A la manufacture Gerbe à Saint-Vallier, le savoir faire est primordiale, les grandes marques de luxe y trouvent d’ailleurs collants à leurs pieds. Evelyne Neff, 58 ans, donne vie aux couleurs. Son ambition est de transmettre sa passion. Cherche candidat, candidate à former.
Au rez-de-chaussée des établissements Gerbe à Saint-Vallier, se trouve un lieu un peu secret. Il faut montrer patte blanche avant d’y pénétrer. Ici Evelyne Neff prépare ses mixtures, ses « potions magiques », elle est la druide des coloris. A partir du jaune, rouge et bleu, elle est capable de tout. Evelyne Neff, la Vassily Kandinski qui dans son tableau jaune-roue-bleu en 1925, met l’accent principal précisément sur ces trois couleurs primaires. « Créer une oeuvre c’est créer un monde » disait-il.
Evelyne Neff est coloriste chez Gerbe. Toutes les créations, toutes les couleurs et elle peut en produire quasiment à l’infini, sortent de son laboratoire où avec Bernadette, son assistante, tout est consigner, chaque formule notée. « C’est la même chose qu’un chef cuisinier avec ses recettes ».
Coloriste est un métier que des créateurs de mode s’arrachent. Evidemment, la technique s’apprend, la chimie aussi mais l’émotion, les sens, le silence du blanc, la passion du rouge, la gravité du noir, le jaune chaud, partent des sentiments, de l’environnement. « Partout où je vais, je regarde. Les idées, je les prends dehors. J’adore être dans un hall de gare et regarder les gens passer ». L’inspiration.
Philippe Genoulaz, directeur de la manufacture Gerbe, ne tarie pas d’éloges sur Evelyne Neff car depuis son arrivée en 2016, elle a ravivé les couleurs des collections. Avant, Gerbe travaillait sur des bases classiques, désormais des maisons comme Courrèges, Franck Sorbier, créateur de haute couture et d’autres grandes marques du luxe, s’en remettent à Gerbe et plus particulièrement à Evelyne Neff.
« Philippe (Genoulaz) revient avec un échantillon de cheveu ou juste un petit quelque chose et il me dit, voilà ils veulent cette couleur là » raconte la fée des couleurs. « A moi d’imaginer la bonne couleur pour que le collant aille avec la robe ».

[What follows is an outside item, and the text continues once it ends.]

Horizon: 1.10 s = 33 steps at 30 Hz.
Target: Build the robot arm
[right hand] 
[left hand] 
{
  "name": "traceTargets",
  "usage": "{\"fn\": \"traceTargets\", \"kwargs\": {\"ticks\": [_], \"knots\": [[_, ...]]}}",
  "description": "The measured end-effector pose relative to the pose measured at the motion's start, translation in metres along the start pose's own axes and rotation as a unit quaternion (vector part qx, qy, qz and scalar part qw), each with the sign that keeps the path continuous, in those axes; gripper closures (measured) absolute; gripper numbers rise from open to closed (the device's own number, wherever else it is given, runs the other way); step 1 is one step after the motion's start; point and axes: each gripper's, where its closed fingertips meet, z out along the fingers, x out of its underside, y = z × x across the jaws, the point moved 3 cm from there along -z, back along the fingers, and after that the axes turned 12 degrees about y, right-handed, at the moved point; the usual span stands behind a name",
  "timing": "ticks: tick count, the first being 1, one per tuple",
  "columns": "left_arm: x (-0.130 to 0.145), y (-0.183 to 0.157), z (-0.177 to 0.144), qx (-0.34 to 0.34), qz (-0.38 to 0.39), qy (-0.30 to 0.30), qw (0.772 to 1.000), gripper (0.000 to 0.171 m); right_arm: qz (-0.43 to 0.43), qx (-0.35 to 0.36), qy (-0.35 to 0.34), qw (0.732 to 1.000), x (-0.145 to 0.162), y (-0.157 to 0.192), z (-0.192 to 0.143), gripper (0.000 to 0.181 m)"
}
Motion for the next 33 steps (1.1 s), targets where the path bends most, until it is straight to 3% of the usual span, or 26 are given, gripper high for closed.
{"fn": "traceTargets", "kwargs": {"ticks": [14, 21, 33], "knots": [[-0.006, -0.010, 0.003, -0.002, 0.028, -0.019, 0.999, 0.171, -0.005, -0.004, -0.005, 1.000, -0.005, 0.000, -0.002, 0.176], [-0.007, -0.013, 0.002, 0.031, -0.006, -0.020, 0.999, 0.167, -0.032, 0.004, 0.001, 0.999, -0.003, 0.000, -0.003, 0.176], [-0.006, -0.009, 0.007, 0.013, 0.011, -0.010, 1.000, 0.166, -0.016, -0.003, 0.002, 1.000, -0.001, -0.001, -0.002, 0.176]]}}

Jaune, rouge, bleu et la chimie s’incruste dans le processus. « Un collant, il faut qu’il soit doux, solide, ne rétrécisse pas, qu’au moment de l’impression, la bonne couleur s’applique au bon endroit et pas sur un autre » explique Evelyne Neff. « Il faut faire très attention à l’eau, ici il faut l’adoucir parce qu’elle sert à laver le collant pour éliminer les produits ».
Elle a notamment travaillé sur le collant avec des fils d’or. « J’ai dû trouver une formule pour que l’or ne devienne pas gris après un lavage ». Le noir Gerbe, « c’est quatorze heures de teinture. Nous faisons les noirs les plus profonds qui existent« . Et personne d’autre.
Coloriste, Evelyne Neff l’est devenue après des années d’expérience. A 18 ans, elle entre dans l’industrie textile en Alsace. Son accent le confirme. Formée pendant sept ans, fait une école de textile à Mulouse, passé son BTS de chimie et travaillé avec un certain Eugène Hertoz. « Avec lui, j’ai tout appris, les classes de colorants, les produits chimiques ou encore comment rattraper les bêtises ». Elle sera même chef d’entreprise à deux reprises. « J’ai fait un peu le tour de France » admet-elle.
Aujourd’hui; Gerbe a repris des couleurs grâce à elle. Aujourd’hui, à 58 ans (sa collègue en a 59), la manufacture valloirienne pense à l’avenir proche. « C’est le moment de transmettre mon savoir faire », de passer le témoin. Toute la difficulté est là. Coloriste, jouer avec les couleurs primaires est un métier passionnant mais les candidats et candidates sont aussi rares qu’un trou dans un collant Gerbe. « Je suis la preuve qu’on peut y arriver en étant autodidacte. Pour se former, il faut deux ans. On peut faire une vraie carrière » affirme Evelyne Neff.
Quarante ans de métier à transmettre. Quant à l’âme créatrice, ce petit brin de folie, inutile d’être tombé petit dans le chaudron. Levez les yeux, observez le ciel et laissez vagabonder votre esprit. Tout est beau, alors jouez sur les sens et l’émotion. Gerbe vous colle à la peau.